“老爷子,这都多少天了,曹大人那边还没动静么?”施夫人忍不住问道,以往都是疏浚疏浚就能了了,此次如何半点动静都没有。
“好好,奉告他去,让他放心睡觉吧。”施嘉亦笑道。
“老爷子,不若你跟曹大人再提一提。眼看着就要下雪了,这大寒天的,安儿在牢里不好过啊。”施夫人担忧大儿子,便显得很焦心,完整不似之前那副不放在心上的模样。
“好是好,就是不晓得宁儿愿不肯意。”施夫人担忧到,她小儿子娇生惯养了十多年,向来是别人服侍他,哪有他服侍人的经历。
“好哇,你说你自有体例,我还觉得你有甚么通天大能,原是儿子的功绩。”施夫人笑嗔道,细心收好佛珠,等会儿要还给宁儿的。
“也可,明日上朝,我再去和贤弟说说。”施嘉点头道。
施夫人跟着施宁院里的奴婢一道去的,这时施宁公然没睡,还在书桌前看书呢。施夫人见此就打趣起来道:“你爹爹还当你担忧他哩,不成想你另故意机看书?”
“你……”施嘉愣愣地看着小儿子,不由地吃惊,这是他家跟那闺女似地小儿子吗?他惊道:“这是谁和你说的?”

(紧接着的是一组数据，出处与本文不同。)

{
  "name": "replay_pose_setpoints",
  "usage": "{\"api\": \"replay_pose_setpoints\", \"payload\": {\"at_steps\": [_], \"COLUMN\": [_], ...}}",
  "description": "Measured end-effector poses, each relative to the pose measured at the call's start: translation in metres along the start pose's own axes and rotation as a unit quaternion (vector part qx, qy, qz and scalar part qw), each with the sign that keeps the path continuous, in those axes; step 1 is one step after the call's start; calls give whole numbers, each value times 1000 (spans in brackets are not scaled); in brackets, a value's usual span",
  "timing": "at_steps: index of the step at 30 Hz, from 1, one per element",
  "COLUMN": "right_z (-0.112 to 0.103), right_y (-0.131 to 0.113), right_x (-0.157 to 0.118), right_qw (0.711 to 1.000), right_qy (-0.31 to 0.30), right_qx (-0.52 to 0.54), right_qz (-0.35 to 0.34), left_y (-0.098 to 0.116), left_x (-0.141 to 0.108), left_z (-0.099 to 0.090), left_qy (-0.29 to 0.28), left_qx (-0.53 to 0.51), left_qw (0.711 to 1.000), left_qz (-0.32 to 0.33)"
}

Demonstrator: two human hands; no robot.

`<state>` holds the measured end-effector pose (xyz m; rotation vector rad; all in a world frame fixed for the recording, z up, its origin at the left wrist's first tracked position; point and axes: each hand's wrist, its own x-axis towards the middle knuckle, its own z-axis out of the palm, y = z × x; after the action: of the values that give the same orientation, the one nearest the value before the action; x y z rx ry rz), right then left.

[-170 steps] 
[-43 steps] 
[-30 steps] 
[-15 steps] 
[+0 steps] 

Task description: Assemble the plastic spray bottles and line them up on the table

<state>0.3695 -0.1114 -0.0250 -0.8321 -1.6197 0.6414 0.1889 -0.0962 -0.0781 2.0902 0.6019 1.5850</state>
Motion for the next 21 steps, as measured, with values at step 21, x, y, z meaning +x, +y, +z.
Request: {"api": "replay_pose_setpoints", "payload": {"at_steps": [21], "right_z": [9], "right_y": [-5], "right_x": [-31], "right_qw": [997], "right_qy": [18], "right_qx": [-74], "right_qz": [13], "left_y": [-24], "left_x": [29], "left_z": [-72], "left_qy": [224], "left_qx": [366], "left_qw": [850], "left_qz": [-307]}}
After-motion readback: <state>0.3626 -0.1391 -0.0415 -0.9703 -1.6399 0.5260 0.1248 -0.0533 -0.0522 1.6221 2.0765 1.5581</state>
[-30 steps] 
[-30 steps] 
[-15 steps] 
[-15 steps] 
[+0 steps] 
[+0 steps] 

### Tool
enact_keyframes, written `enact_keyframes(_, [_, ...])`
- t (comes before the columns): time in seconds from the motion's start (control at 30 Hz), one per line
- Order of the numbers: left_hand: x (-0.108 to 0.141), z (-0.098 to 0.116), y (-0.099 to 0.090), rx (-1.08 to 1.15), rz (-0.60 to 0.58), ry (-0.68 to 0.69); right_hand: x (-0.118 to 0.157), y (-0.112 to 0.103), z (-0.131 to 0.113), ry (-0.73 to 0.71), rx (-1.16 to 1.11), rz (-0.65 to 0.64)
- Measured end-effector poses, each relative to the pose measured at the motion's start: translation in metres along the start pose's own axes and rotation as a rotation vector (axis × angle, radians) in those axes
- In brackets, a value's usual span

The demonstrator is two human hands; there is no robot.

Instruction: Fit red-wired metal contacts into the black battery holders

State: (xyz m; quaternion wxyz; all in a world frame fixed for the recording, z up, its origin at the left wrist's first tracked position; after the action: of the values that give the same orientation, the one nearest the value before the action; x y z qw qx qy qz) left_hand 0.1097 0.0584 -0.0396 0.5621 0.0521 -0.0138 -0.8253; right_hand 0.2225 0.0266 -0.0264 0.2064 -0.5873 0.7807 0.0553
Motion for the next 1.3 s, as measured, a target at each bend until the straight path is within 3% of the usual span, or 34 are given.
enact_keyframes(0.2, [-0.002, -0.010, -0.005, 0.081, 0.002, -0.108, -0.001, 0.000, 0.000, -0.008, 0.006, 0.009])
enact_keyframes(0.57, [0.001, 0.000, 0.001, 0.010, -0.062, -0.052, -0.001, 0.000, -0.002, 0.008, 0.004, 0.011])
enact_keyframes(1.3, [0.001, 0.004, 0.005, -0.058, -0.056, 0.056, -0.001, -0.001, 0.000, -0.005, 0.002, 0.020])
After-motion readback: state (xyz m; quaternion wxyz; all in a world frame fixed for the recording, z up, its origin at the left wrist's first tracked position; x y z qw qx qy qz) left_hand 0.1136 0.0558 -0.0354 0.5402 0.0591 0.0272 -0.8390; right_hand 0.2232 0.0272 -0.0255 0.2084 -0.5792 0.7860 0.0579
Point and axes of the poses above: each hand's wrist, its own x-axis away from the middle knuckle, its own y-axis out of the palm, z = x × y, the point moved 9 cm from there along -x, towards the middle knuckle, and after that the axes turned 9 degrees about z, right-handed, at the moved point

施夫人和施嘉都闻声了,均眉开眼笑地对视,“你瞧,你儿子担忧你哩,那里睡得着?”
“晓得就成,届时去了,给我好好表示,如果你出了岔子,看你爹不打你屁股。”施夫人打单道,儿子俄然间主张就大了,人也不是小时候那么好乱来了,她俄然感觉孤单空虚。
“甚么事?”施嘉正为大儿子的事心烦,这几日未免萧瑟了小儿子,只觉得小儿子有定见了。
“还是明日再说吧,这么晚了,宁儿只怕早就歇下了。”施嘉说道。
“嗨,那里是我的友情啊,此次还多亏了我们宁儿的福分。”施嘉笑呵呵地说道:“夫人莫不是忘了,宁儿五岁那年,在红叶寺得一串吴老太爷犒赏的佛珠?”
施夫人想起当年势也汗颜,当初那里晓得那是吴老太爷,只觉得是哪家的老顽童,凭甚么一把年纪了还要认人家的五岁小儿做干儿子。